Jastrzębie-Zdrój. Nietypowa interwencja miejscowej straży pożarnej miała miejsce we wtorek 3 sierpnia około godz. 12.00. Jak informuje Dziennik Zachodni malutki, trzyletni chłopczyk przebywał z tatą na placu zabaw przy ul. Mazurskiej. W pewnym momencie dziecko zrobiło coś nieoczekiwanego. Jego noga utknęła między szczebelkami. Gdy na miejsce dojechali strażacy, pomocy wymagał nie tylko trzylatek, ale także jego ojciec. Mężczyzna zemdlał. - Nasze działania polegały na uwolnieniu 3-letniemu dziecku nogi uwięzionej między szczebelkami i udzieleniu kwalifikowanej pierwszej pomocy - powiedział st. kpt. Łukasz Ciepiel, rzecznik prasowy KM PSP w Jastrzębiu-Zdroju. Na szczęście wszystko skończyło się szczęśliwie. Dziecko nie wymagało hospitalizacji. Podobnie jak jego tata.

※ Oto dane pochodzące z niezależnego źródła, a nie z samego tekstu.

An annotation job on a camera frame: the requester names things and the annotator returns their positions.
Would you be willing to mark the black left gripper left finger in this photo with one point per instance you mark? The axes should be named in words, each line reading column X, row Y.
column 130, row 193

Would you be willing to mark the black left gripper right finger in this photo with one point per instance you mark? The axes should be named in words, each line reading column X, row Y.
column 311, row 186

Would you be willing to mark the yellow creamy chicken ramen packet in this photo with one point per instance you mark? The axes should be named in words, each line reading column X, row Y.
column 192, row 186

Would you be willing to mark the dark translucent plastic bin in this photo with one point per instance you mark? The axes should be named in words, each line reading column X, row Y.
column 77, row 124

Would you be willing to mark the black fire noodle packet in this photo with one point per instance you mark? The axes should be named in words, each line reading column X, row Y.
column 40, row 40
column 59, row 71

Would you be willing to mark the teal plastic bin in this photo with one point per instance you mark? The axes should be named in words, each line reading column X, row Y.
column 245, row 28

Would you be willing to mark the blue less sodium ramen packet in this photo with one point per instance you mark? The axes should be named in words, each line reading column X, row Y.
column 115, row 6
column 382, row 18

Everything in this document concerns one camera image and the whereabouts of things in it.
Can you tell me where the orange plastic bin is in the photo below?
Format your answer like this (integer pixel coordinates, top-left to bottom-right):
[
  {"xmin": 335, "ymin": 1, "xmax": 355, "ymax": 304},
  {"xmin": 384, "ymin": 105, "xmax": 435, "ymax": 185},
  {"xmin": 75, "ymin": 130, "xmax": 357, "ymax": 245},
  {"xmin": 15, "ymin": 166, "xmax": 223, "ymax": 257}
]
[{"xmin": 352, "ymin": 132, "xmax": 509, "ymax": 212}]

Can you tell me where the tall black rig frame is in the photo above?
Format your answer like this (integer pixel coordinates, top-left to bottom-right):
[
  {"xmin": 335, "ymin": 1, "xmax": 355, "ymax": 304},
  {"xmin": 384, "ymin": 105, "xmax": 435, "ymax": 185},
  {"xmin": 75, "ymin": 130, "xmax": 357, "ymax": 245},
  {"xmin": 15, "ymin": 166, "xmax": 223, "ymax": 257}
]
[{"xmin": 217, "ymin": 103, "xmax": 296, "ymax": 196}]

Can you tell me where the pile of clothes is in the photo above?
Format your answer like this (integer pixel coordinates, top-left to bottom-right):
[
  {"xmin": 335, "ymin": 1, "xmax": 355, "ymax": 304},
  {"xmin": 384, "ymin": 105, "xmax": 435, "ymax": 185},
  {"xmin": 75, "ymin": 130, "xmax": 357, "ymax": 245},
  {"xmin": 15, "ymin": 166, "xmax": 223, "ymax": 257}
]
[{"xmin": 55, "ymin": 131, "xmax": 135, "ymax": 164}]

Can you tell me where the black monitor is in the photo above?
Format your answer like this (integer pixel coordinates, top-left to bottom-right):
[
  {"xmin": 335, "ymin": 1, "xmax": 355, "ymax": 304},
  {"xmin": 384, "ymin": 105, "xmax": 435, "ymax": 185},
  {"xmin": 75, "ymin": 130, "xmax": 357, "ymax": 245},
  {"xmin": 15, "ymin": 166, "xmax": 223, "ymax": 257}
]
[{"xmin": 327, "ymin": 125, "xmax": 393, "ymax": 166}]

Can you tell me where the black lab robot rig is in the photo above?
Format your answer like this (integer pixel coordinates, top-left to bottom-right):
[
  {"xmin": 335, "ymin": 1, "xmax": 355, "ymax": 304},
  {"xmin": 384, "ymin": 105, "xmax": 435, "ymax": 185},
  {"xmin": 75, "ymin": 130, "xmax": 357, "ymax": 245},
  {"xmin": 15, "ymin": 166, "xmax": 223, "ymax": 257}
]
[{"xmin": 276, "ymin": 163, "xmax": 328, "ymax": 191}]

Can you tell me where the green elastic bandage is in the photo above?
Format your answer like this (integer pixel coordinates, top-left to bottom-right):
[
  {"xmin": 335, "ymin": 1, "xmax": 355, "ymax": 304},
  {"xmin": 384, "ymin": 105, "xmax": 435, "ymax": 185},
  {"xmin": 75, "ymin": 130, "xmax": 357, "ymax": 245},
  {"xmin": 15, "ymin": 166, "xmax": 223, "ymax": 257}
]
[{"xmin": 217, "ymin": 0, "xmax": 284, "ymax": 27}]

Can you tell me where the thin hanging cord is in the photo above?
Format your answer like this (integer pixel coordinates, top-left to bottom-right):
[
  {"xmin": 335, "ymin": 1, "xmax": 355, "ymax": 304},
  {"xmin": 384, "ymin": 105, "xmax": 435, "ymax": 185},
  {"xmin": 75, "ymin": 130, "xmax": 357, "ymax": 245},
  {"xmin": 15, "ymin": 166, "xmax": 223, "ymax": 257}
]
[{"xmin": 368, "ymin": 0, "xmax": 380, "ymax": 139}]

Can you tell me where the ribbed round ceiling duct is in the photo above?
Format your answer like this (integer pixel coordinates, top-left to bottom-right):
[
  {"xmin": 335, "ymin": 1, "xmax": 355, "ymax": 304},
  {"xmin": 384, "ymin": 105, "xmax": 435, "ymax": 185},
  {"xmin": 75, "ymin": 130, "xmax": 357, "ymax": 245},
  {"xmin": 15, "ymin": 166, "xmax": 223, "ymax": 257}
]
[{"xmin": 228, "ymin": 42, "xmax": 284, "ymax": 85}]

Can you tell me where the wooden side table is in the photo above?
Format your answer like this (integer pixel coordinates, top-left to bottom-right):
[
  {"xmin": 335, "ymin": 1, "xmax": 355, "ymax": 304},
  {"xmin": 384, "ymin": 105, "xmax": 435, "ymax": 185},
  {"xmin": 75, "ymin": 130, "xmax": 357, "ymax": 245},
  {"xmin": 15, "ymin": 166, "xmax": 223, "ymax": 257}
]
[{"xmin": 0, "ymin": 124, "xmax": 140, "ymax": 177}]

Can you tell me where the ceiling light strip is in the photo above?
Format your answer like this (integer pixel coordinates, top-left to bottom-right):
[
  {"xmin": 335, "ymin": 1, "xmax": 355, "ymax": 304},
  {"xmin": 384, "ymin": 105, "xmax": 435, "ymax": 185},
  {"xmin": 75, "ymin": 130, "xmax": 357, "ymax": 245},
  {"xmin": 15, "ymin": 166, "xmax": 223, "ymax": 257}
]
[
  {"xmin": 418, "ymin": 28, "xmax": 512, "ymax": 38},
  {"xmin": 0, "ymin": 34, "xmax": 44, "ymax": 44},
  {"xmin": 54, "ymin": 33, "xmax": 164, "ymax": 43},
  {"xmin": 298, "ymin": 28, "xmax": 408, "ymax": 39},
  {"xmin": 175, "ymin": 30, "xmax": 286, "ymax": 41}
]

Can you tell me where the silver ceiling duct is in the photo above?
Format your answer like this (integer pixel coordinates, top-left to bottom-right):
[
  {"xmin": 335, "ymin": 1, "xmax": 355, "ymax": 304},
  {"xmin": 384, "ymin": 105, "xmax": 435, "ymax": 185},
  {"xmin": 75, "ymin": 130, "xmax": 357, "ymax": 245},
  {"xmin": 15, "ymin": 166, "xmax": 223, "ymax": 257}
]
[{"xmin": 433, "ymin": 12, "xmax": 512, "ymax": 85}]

Jastrzębie. Co ten dzieciak zrobił z nogą? Ojciec nie wytrzymał
Jastrzębie-Zdrój. Miejscowi strażacy mieli pełne ręce roboty w związku z nietypowym zdarzeniem, do jakiego doszło na placu zabaw przy ulicy Mazurskiej. Dyżurny został powiadomiony, że nieszczęście spotkało trzyletniego chłopca. Mundurowi udali się na miejsce. Malutki chłopiec był pod opieką taty. Okazało się, że malec włożył nogę tam, gdzie nie powinien.